Search code examples
xmlperlxml-twig

XML::Twig - set_text without clobbering structure


With XML::Twig using the set_text method - there is a warning:

set_text ($string) Set the text for the element: if the element is a PCDATA, just set its text, otherwise cut all the children of the element and create a single PCDATA child for it, which holds the text.

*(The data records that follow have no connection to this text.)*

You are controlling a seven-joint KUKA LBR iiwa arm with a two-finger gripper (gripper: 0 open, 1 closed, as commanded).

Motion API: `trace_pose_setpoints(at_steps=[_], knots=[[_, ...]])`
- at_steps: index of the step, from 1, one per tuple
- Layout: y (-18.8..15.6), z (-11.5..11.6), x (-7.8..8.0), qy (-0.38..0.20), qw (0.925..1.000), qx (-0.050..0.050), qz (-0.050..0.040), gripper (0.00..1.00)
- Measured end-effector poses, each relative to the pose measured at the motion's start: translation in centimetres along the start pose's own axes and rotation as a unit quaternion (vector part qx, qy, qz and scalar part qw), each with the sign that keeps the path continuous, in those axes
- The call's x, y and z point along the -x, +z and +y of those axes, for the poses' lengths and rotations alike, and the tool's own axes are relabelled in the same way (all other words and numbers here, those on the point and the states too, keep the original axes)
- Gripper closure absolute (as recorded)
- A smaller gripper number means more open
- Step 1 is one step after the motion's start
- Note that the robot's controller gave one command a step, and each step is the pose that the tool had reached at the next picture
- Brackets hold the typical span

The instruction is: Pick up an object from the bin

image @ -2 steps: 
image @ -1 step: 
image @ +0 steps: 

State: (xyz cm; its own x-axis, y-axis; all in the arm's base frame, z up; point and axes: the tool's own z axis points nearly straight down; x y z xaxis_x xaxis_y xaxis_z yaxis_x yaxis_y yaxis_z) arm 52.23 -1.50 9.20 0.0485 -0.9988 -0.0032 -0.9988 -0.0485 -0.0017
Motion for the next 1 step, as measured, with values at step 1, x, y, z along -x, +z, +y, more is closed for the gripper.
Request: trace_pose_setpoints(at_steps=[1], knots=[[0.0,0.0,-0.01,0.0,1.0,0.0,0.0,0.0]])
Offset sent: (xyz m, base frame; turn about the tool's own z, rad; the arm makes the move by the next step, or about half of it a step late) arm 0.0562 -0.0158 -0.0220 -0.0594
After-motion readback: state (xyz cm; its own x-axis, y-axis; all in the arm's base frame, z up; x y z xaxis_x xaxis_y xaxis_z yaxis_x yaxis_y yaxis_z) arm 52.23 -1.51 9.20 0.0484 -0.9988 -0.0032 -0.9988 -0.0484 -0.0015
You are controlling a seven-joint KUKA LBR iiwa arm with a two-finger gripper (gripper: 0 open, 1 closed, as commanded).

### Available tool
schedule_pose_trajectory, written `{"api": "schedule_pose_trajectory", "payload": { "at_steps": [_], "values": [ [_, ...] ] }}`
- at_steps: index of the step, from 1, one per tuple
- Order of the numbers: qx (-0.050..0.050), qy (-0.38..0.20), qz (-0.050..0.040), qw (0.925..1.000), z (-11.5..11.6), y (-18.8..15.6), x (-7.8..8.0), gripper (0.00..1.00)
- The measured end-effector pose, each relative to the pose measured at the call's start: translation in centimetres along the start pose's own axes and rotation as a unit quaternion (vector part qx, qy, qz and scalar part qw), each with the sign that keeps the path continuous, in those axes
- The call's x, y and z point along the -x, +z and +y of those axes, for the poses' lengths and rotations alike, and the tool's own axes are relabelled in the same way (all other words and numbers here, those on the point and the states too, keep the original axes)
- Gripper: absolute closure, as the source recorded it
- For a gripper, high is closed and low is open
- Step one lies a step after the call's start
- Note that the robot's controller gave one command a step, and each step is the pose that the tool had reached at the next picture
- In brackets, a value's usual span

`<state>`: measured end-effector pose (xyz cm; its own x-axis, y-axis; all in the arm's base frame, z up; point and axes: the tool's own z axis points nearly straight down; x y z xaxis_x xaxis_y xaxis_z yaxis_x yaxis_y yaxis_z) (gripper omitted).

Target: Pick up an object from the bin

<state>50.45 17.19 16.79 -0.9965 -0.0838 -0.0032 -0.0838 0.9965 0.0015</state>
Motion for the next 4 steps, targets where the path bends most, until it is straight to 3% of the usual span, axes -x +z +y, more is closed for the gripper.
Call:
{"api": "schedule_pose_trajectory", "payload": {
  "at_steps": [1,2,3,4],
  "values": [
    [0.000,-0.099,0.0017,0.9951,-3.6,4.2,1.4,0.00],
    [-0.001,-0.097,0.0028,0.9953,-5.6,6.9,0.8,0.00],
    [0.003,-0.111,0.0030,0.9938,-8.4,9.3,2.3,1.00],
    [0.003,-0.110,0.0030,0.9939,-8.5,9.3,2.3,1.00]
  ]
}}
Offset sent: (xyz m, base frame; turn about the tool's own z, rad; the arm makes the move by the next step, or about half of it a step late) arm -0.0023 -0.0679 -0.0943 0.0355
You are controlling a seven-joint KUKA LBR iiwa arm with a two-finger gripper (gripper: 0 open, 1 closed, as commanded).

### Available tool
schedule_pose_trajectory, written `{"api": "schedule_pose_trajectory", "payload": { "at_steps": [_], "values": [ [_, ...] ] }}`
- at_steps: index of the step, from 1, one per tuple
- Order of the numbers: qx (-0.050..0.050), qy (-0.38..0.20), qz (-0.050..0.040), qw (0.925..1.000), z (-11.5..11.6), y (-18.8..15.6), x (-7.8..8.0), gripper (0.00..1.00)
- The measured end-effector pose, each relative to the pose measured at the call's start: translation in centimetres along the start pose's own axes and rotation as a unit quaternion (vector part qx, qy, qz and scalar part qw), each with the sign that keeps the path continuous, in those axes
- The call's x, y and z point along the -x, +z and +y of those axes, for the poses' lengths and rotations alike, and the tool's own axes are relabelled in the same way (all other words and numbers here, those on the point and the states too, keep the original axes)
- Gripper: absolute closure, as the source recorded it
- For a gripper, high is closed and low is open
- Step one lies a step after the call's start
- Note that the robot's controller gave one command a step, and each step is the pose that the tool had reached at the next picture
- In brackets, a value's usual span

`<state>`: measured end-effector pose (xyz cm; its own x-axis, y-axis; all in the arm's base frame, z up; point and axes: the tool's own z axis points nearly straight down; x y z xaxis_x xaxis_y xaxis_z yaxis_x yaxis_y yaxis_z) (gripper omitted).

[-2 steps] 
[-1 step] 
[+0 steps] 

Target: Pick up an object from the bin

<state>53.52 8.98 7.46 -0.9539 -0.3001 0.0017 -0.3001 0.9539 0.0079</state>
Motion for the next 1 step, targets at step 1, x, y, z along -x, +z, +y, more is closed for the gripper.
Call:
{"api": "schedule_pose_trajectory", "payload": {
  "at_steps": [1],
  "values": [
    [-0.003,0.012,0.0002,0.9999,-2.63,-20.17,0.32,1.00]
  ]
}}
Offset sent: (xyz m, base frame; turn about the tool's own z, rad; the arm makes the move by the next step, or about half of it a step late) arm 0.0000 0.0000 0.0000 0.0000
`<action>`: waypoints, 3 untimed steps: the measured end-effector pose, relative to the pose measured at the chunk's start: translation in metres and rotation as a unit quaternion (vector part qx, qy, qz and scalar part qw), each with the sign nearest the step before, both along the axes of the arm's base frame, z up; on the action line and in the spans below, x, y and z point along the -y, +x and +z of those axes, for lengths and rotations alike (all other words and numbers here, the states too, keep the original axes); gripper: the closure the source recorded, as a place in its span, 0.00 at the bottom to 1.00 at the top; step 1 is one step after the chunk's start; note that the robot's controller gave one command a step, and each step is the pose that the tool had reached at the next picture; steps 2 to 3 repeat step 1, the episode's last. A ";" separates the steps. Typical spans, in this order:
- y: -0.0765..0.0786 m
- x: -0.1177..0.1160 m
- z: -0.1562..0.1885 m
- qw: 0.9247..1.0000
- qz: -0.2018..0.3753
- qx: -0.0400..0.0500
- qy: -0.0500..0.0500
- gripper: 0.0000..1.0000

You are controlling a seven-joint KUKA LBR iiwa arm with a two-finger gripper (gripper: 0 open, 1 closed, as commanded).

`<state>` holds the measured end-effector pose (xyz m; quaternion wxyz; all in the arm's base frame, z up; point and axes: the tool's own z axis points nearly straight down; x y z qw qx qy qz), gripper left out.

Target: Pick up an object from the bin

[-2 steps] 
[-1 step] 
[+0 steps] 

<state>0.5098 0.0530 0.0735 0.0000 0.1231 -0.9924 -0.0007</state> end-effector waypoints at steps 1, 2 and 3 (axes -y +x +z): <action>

So if I want to do something simple, like - say - changing the case of all the text in my XML::Document:

#!/usr/bin/perl

use strict;
use warnings;

use XML::Twig;

my $twig = XML::Twig->new(
    'pretty_print'  => 'indented_a',
    'twig_handlers' => {
        '_all_' => sub {
            my $newtext = $_->text_only;
            $newtext =~ tr/[a-z]/[A-Z]/;
            $_->set_text($newtext);
        }
    }
);
$twig->parse( \*DATA );
$twig->print;

__DATA__
<root>
    <some_content>fish
        <a_subnode>morefish</a_subnode>
    </some_content>
    <some_more_content>cabbage</some_more_content>
</root>

This - because of set_text replacing children - gets clobbered into:

<root></root>

But if I focus on just one (bottom level) node (e.g. a_subnode) then it works fine.

Is there an elegant way to replace/transform text within an element without clobbering the data structure below it? I mean, I can do test on the presence of children or something similar, but ... there seems like there should be a better way of doing this. (A different library maybe?)

(And for the sake of clarity - this is my example of transliterating all the text in a document, my actual use case is rather more convoluted, but is still 'about' in place text tranformation).

I'm considering perhaps a node cut/and/paste approach (cut all children, replace text, paste all children) but that seems to be an inefficient approach.


Solution

  • Instead of having the handler on _all_, try having it only on text elements: #TEXT, and change text_only to text. It should work.

    update: Or use the char_handler option when you create the twig: char_handler => sub { uc shift }, instead of the handler.